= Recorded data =
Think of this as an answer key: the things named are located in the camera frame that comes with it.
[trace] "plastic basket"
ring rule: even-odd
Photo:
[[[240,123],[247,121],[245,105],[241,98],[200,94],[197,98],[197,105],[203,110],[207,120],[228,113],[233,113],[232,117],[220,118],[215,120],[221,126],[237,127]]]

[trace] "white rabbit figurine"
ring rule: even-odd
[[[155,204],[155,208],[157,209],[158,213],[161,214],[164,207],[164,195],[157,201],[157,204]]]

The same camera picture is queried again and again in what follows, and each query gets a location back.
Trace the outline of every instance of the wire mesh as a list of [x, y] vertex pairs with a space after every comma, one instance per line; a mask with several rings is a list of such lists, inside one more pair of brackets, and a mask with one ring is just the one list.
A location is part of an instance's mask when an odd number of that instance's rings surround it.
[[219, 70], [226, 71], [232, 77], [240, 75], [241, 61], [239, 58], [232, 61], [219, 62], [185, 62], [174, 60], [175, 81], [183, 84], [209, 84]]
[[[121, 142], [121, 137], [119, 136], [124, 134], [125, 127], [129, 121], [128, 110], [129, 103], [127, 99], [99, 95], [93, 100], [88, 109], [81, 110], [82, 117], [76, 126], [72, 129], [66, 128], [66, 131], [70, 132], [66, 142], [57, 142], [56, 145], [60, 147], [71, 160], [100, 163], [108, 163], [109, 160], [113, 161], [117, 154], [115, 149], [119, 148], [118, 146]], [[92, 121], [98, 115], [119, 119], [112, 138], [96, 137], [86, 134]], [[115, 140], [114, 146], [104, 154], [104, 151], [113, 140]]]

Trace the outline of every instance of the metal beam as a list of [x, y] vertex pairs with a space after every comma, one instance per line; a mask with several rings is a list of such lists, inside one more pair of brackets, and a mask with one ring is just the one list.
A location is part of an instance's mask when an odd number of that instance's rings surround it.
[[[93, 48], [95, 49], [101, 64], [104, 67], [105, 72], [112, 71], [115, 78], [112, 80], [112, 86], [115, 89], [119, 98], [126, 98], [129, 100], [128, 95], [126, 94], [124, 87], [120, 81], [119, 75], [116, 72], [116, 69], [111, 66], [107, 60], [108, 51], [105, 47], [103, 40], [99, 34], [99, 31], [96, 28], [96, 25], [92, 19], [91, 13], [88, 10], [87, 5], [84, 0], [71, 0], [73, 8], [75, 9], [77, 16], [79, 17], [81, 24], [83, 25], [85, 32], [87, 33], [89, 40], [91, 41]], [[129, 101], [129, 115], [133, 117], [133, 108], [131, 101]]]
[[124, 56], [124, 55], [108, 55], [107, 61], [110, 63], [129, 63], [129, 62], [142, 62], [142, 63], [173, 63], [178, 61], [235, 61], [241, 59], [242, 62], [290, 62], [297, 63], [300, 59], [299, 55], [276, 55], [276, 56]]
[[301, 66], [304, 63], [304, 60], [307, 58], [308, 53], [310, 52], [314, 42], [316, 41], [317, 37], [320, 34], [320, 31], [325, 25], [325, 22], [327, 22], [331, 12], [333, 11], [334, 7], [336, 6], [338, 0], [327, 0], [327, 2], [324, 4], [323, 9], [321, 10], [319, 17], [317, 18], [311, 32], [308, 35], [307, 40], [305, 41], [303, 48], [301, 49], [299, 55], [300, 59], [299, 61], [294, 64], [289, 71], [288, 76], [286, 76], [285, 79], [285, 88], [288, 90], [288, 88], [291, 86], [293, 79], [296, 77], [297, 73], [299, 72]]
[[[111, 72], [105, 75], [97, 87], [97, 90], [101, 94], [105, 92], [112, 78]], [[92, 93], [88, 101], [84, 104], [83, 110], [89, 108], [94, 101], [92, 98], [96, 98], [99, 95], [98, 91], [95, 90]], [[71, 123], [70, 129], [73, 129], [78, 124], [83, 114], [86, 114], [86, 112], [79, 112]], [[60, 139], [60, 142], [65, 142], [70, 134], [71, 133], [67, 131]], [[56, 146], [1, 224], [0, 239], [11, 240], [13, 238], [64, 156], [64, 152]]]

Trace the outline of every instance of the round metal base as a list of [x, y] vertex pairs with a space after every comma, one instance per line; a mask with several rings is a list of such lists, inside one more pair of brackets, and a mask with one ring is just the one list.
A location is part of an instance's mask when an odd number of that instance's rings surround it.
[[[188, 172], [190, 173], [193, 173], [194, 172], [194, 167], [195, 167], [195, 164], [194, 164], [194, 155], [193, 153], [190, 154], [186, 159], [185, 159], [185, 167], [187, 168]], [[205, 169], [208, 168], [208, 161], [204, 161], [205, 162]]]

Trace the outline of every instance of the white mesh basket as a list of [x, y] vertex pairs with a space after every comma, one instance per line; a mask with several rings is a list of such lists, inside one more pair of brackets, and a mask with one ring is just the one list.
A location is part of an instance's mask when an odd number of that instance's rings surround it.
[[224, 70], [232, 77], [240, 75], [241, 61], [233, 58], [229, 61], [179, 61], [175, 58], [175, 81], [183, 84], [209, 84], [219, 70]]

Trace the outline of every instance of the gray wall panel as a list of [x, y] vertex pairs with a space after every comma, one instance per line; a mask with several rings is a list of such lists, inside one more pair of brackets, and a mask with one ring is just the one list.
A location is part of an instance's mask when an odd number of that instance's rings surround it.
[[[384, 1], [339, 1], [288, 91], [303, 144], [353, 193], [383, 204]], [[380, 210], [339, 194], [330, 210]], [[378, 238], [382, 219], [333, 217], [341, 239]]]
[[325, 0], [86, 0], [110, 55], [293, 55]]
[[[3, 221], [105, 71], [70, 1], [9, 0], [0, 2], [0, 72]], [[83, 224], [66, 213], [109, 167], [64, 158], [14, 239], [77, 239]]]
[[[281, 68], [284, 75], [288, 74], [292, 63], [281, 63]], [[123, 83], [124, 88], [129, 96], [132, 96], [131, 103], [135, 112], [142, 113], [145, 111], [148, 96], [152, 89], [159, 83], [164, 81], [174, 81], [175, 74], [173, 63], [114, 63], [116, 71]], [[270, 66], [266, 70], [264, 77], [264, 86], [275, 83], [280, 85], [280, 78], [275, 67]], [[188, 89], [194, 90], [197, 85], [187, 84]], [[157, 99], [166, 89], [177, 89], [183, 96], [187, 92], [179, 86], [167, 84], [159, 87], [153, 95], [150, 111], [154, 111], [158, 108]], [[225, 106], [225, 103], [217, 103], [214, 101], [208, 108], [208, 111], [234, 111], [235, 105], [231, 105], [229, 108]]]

= Task details =
How many lines in the data above hold the word "basket"? Answer with the number alone.

= Worked solution =
2